> _Task to complete_
Go through the listing and transcribe each line exactly.

> _Supplied information_
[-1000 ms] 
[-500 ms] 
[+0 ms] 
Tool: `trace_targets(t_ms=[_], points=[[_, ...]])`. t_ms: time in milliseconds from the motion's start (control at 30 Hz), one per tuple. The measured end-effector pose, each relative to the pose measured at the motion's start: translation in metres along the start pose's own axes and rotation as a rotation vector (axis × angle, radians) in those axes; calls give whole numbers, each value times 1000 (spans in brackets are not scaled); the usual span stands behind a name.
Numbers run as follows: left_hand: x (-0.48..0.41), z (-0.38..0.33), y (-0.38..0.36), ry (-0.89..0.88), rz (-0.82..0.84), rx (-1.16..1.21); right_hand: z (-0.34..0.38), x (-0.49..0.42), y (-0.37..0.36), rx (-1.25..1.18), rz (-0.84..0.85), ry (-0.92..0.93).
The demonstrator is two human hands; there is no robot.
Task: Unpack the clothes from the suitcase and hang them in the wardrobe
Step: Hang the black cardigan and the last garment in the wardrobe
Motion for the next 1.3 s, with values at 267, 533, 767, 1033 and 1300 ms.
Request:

> _Output_
[-1000 ms] 
[-500 ms] 
[+0 ms] 
Tool: `trace_targets(t_ms=[_], points=[[_, ...]])`. t_ms: time in milliseconds from the motion's start (control at 30 Hz), one per tuple. The measured end-effector pose, each relative to the pose measured at the motion's start: translation in metres along the start pose's own axes and rotation as a rotation vector (axis × angle, radians) in those axes; calls give whole numbers, each value times 1000 (spans in brackets are not scaled); the usual span stands behind a name.
Numbers run as follows: left_hand: x (-0.48..0.41), z (-0.38..0.33), y (-0.38..0.36), ry (-0.89..0.88), rz (-0.82..0.84), rx (-1.16..1.21); right_hand: z (-0.34..0.38), x (-0.49..0.42), y (-0.37..0.36), rx (-1.25..1.18), rz (-0.84..0.85), ry (-0.92..0.93).
The demonstrator is two human hands; there is no robot.
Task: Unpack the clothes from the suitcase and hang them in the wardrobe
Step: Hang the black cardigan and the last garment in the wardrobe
Motion for the next 1.3 s, with values at 267, 533, 767, 1033 and 1300 ms.
Request:

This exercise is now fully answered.